### Problem requirements
Your reply should consist of one number: how many lines below contain "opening".

[Data entries]
::::

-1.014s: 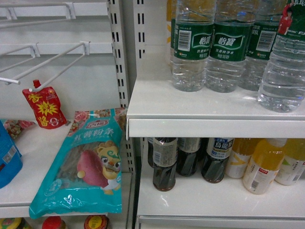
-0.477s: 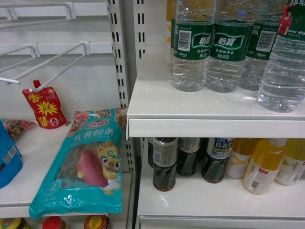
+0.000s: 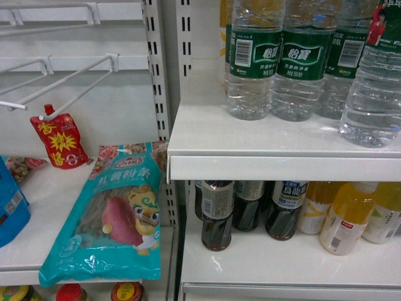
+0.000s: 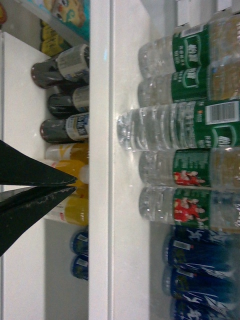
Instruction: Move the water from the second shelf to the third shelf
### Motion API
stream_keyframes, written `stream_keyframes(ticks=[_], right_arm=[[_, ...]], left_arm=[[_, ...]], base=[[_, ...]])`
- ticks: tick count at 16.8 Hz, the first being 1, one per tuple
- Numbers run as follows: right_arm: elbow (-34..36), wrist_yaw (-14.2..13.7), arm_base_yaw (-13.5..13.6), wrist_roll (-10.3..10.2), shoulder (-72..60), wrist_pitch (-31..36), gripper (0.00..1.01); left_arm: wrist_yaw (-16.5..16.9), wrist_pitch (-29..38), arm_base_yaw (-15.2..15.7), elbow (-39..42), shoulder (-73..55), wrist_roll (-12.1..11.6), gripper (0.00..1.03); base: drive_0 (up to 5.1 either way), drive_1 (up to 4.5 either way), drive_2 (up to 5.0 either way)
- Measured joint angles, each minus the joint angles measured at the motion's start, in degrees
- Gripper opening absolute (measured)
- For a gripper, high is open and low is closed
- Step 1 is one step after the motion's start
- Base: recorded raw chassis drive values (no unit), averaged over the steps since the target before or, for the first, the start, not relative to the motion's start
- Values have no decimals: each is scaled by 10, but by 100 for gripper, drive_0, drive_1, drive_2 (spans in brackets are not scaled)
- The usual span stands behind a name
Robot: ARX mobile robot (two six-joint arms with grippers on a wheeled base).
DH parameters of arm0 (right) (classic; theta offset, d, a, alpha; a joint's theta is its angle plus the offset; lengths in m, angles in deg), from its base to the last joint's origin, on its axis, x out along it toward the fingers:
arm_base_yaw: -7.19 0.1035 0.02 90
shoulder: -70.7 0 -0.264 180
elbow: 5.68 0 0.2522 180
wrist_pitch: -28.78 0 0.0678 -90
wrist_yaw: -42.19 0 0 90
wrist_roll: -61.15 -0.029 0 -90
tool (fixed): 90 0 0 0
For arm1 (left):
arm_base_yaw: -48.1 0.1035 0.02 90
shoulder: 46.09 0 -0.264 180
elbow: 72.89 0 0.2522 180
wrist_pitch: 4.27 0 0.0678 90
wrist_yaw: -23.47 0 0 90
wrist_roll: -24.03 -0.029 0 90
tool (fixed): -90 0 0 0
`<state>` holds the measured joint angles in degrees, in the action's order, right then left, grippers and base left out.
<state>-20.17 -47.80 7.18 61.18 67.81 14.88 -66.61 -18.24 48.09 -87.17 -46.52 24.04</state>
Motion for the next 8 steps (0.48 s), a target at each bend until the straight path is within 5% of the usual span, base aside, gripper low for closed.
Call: stream_keyframes(ticks=[5,8], right_arm=[[0,0,0,0,27,-1,2],[0,0,0,0,27,0,27]], left_arm=[[0,0,0,0,0,0,98],[0,0,0,0,0,0,98]], base=[[0,0,0],[0,0,0]])
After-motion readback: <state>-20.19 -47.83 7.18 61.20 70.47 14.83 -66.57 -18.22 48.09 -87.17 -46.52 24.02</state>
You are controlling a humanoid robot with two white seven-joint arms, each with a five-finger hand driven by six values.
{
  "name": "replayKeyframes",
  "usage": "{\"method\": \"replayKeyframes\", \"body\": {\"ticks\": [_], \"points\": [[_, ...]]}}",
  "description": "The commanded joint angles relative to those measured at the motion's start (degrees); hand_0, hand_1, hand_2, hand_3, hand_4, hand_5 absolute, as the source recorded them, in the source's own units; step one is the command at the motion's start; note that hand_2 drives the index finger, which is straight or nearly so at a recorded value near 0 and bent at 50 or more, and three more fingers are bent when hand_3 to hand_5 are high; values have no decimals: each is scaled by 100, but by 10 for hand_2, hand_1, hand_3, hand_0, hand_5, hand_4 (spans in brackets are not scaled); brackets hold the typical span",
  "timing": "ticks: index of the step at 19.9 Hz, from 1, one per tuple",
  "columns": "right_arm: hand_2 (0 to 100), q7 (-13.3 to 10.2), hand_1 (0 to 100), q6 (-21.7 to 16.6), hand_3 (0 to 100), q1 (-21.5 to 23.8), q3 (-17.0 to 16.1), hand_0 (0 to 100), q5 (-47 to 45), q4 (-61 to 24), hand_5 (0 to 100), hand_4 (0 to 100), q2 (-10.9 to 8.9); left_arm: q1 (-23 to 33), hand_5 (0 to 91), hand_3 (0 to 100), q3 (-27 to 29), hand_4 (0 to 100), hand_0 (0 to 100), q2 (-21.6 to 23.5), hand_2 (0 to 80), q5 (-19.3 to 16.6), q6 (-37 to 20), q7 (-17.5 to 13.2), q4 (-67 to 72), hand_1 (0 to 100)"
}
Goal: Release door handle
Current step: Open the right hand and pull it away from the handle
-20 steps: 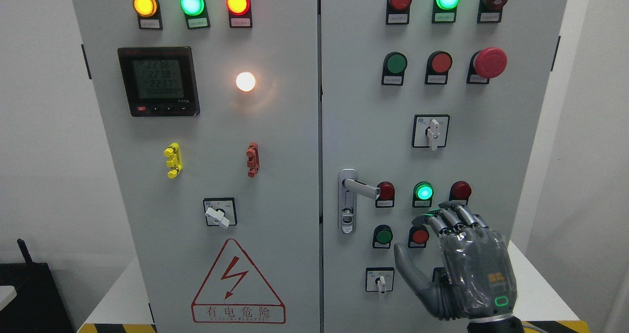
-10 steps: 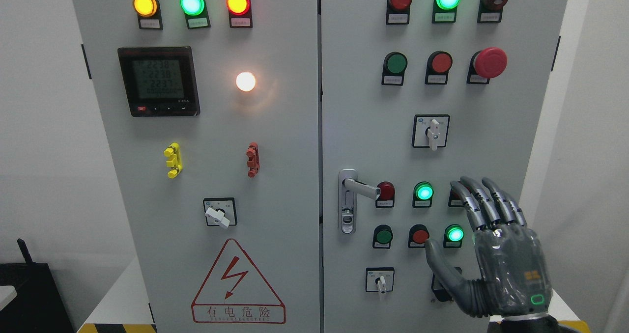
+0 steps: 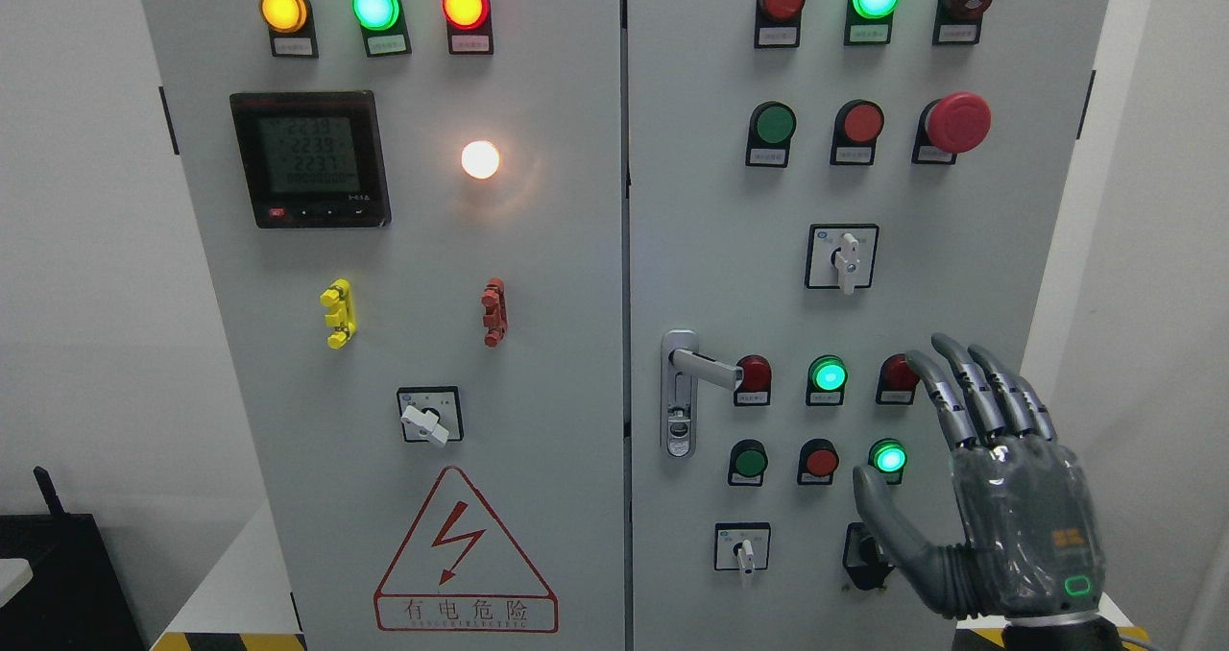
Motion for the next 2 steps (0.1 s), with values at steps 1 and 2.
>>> {"method": "replayKeyframes", "body": {"ticks": [1, 2], "points": [[0, -1, 62, -2, 0, 23, -27, 361, -9, -33, 0, 0, -46, -150, 0, 0, 97, 0, 120, 7, 0, 0, 5, 1, 0, 389], [0, -1, 62, -2, 0, 23, -27, 360, -9, -33, 0, 0, -37, -150, 0, 0, 97, 0, 120, -2, 0, 0, 5, 1, 0, 389]]}}
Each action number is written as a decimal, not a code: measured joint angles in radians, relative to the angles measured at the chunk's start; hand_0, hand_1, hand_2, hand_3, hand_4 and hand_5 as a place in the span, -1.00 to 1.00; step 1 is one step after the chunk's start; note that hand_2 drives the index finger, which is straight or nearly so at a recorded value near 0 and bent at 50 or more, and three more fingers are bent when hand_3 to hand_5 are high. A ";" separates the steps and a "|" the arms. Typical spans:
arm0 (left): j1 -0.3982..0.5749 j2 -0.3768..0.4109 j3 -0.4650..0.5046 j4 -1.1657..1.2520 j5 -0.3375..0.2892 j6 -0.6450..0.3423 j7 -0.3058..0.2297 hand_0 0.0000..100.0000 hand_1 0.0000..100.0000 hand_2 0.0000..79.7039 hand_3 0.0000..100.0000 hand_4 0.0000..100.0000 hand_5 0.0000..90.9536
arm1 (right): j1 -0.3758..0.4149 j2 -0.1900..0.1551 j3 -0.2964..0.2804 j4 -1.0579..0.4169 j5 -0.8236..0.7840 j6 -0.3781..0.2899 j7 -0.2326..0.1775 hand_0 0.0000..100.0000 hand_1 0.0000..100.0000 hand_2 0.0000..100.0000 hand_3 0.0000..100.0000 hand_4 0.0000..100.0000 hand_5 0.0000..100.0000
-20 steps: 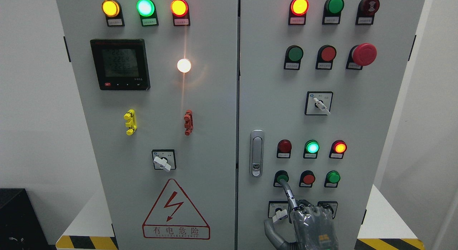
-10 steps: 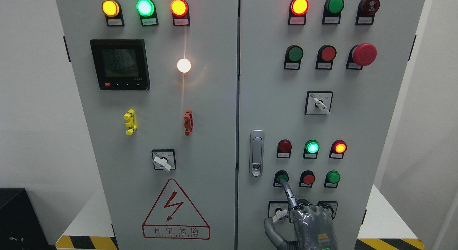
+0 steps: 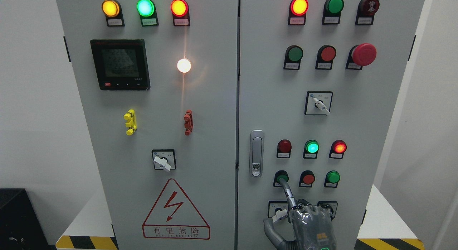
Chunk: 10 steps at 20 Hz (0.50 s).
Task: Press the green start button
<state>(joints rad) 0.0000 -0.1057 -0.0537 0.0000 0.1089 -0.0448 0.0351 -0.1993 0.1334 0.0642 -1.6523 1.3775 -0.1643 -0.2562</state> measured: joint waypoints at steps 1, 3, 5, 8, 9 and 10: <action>0.000 0.000 0.000 0.000 0.000 0.000 0.000 -0.76 0.11 -1.00 -1.00 -1.00 -1.00 | -0.001 0.000 0.000 0.001 0.000 0.001 0.004 -0.22 -0.29 -1.00 0.71 0.69 1.00; 0.000 0.000 0.000 0.000 0.000 0.000 0.000 -0.76 0.11 -1.00 -1.00 -1.00 -1.00 | -0.002 0.000 0.000 0.003 0.000 0.005 0.009 -0.22 -0.29 -1.00 0.71 0.69 1.00; 0.000 0.000 0.000 0.000 0.000 0.000 0.000 -0.76 0.11 -1.00 -1.00 -1.00 -1.00 | -0.003 0.000 0.001 0.004 0.000 0.008 0.012 -0.22 -0.29 -1.00 0.71 0.69 1.00; 0.000 0.000 0.000 0.000 0.000 0.000 0.000 -0.76 0.11 -1.00 -1.00 -1.00 -1.00 | -0.004 0.000 0.001 0.007 0.000 0.013 0.016 -0.22 -0.29 -1.00 0.71 0.69 1.00; 0.000 0.000 0.000 0.000 0.000 0.000 0.000 -0.76 0.11 -1.00 -1.00 -1.00 -1.00 | -0.005 0.000 0.001 0.007 0.000 0.014 0.016 -0.22 -0.29 -1.00 0.71 0.69 1.00; 0.000 0.000 0.000 0.000 0.000 0.000 0.000 -0.76 0.11 -1.00 -1.00 -1.00 -1.00 | -0.005 0.000 0.001 0.008 0.000 0.015 0.017 -0.22 -0.29 -1.00 0.71 0.69 1.00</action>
<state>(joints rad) 0.0000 -0.1057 -0.0537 0.0000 0.1089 -0.0448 0.0350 -0.2041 0.1335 0.0656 -1.6442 1.3775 -0.1491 -0.2392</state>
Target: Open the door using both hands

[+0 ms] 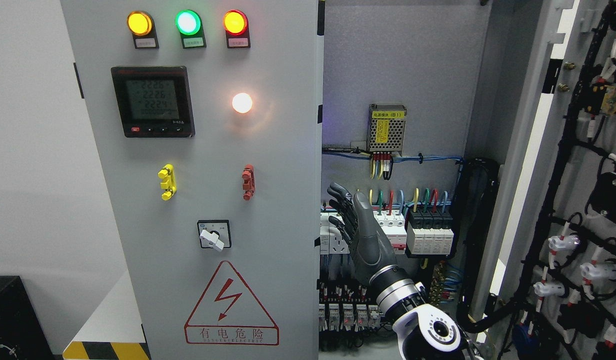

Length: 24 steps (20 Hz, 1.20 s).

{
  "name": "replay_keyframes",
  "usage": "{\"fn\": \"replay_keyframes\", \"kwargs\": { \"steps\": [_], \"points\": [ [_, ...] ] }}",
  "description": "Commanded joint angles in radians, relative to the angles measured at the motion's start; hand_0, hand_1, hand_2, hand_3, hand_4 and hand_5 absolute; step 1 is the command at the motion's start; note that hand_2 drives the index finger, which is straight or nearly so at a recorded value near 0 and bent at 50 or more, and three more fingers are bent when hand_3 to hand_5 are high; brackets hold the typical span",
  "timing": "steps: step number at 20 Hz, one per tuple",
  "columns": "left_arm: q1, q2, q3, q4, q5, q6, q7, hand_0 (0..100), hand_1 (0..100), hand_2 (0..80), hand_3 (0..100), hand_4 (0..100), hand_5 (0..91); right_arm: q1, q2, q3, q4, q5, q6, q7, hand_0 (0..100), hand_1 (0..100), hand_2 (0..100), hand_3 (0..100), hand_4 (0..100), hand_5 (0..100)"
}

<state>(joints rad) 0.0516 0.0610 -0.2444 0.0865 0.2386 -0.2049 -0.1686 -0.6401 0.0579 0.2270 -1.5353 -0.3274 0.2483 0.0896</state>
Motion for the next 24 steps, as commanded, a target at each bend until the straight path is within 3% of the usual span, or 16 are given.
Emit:
{"fn": "replay_keyframes", "kwargs": {
  "steps": [1,4,13,17,24],
  "points": [
    [-0.006,-0.001,0.005,-0.001,0.002,-0.001,0.006,0,0,0.0,0,0,0.0,-0.024,-0.021,-0.011,0.046,-0.018,0.002,0.004,0,0,0,0,0,0],
    [-0.009,0.000,0.005,-0.001,0.001,-0.001,0.006,0,0,0.0,0,0,0.0,-0.029,-0.023,-0.011,0.055,-0.018,0.002,0.067,0,0,0,0,0,0],
    [-0.010,0.003,0.005,0.001,0.001,0.001,0.008,0,0,0.0,0,0,0.0,-0.039,-0.035,-0.012,0.058,-0.059,0.002,0.081,0,0,0,0,0,0],
    [-0.010,0.006,0.005,0.001,0.001,-0.001,0.008,0,0,0.0,0,0,0.0,-0.041,-0.038,-0.012,0.050,-0.068,0.002,0.128,0,0,0,0,0,0],
    [-0.009,0.006,0.004,0.001,0.001,-0.001,0.008,0,0,0.0,0,0,0.0,-0.032,-0.047,-0.011,0.034,-0.073,0.002,0.130,0,0,0,0,0,0]
  ]
}}
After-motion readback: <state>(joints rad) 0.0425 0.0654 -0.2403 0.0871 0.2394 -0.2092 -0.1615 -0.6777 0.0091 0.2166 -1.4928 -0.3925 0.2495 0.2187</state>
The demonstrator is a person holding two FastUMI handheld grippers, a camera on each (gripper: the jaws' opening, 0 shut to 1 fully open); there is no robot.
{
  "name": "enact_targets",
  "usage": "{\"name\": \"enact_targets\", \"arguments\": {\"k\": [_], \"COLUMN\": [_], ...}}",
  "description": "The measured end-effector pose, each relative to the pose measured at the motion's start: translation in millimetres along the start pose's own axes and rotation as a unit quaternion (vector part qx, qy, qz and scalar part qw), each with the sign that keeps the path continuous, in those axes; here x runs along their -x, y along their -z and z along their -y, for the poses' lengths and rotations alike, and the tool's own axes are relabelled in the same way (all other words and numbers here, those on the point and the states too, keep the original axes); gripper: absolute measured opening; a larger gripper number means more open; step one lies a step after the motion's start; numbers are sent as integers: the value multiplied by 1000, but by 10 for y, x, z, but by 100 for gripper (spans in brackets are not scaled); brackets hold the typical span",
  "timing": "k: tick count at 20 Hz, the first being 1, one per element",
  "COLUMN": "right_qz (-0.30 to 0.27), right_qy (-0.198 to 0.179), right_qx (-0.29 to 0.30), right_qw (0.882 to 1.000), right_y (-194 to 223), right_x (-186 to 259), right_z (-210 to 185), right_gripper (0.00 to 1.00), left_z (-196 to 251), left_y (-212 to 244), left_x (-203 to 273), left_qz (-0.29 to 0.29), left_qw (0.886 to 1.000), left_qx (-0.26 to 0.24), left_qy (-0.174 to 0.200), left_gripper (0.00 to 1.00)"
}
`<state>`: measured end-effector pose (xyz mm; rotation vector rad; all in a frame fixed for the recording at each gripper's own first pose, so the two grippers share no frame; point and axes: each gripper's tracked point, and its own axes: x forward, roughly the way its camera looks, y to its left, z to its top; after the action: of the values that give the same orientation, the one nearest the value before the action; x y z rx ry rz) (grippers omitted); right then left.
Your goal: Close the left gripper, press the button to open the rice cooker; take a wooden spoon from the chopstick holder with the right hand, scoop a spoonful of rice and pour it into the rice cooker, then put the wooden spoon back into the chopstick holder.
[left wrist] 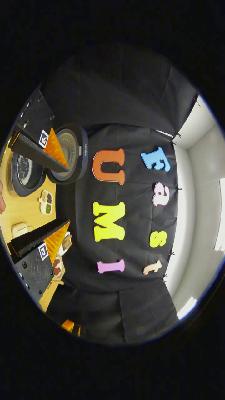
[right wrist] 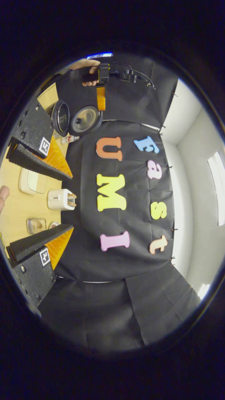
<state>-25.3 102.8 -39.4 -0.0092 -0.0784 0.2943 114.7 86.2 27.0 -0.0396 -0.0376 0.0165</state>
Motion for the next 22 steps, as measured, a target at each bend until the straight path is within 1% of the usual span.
{"name": "enact_targets", "arguments": {"k": [1, 2, 3, 4, 5, 6, 7, 8, 9, 10, 11, 12, 13, 14, 15, 16, 17, 18, 19, 20, 22], "right_qz": [1, 2, 2, 1, 0, -1, -4, -8, -12, -17, -24, -30, -35, -41, -44, -49, -53, -53, -50, -40, -20], "right_qy": [0, -2, -3, -4, -1, 3, 8, 12, 17, 20, 25, 26, 22, 20, 20, 18, 14, 14, 13, 8, 14], "right_qx": [3, 6, 3, -1, -7, -12, -16, -20, -27, -35, -43, -48, -49, -49, -50, -51, -49, -47, -47, -47, -40], "right_qw": [1000, 1000, 1000, 1000, 1000, 1000, 1000, 1000, 999, 999, 998, 998, 998, 998, 998, 997, 997, 997, 998, 998, 999], "right_y": [-6, -4, 7, 41, 69, 108, 154, 221, 272, 328, 385, 461, 513, 567, 591, 609, 628, 635, 605, 539, 433], "right_x": [7, 8, 4, -8, -49, -94, -153, -215, -288, -354, -414, -463, -509, -545, -593, -607, -604, -597, -569, -511, -448], "right_z": [-3, -26, -26, -11, 14, 45, 72, 96, 110, 122, 136, 139, 122, 118, 124, 122, 105, 102, 104, 98, 165], "right_gripper": [92, 91, 92, 89, 89, 94, 94, 94, 90, 95, 92, 97, 98, 99, 100, 94, 100, 94, 100, 100, 100], "left_z": [-104, -171, -222, -261, -308, -408, -508, -635, -734, -842, -956, -1097, -1182, -1229, -1310, -1422, -1476, -1512, -1598, -1653, -1603], "left_y": [-34, -93, -151, -194, -223, -239, -238, -226, -209, -164, -121, -108, -120, -133, -144, -126, -114, -80, -63, -23, 169], "left_x": [-107, -221, -331, -441, -557, -678, -794, -939, -1060, -1174, -1283, -1394, -1480, -1544, -1610, -1691, -1766, -1840, -1899, -1959, -2030], "left_qz": [-2, 1, 5, 8, 9, 10, 9, 10, 10, 8, 4, 6, 10, 14, 19, 19, 18, 10, 1, -7, -45], "left_qw": [1000, 1000, 1000, 1000, 1000, 1000, 999, 999, 999, 999, 998, 997, 997, 997, 996, 995, 995, 995, 993, 992, 992], "left_qx": [-1, 1, 5, 9, 12, 15, 17, 22, 22, 22, 24, 30, 38, 40, 39, 37, 39, 42, 38, 33, 30], "left_qy": [-13, -18, -19, -15, -12, -19, -29, -38, -41, -46, -55, -66, -71, -71, -79, -87, -89, -94, -112, -121, -111], "left_gripper": [94, 94, 94, 94, 94, 94, 94, 94, 94, 94, 94, 94, 94, 94, 94, 94, 94, 94, 94, 94, 94]}}
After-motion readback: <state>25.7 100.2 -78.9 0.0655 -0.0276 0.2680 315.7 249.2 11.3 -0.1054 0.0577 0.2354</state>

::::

### Task solution
3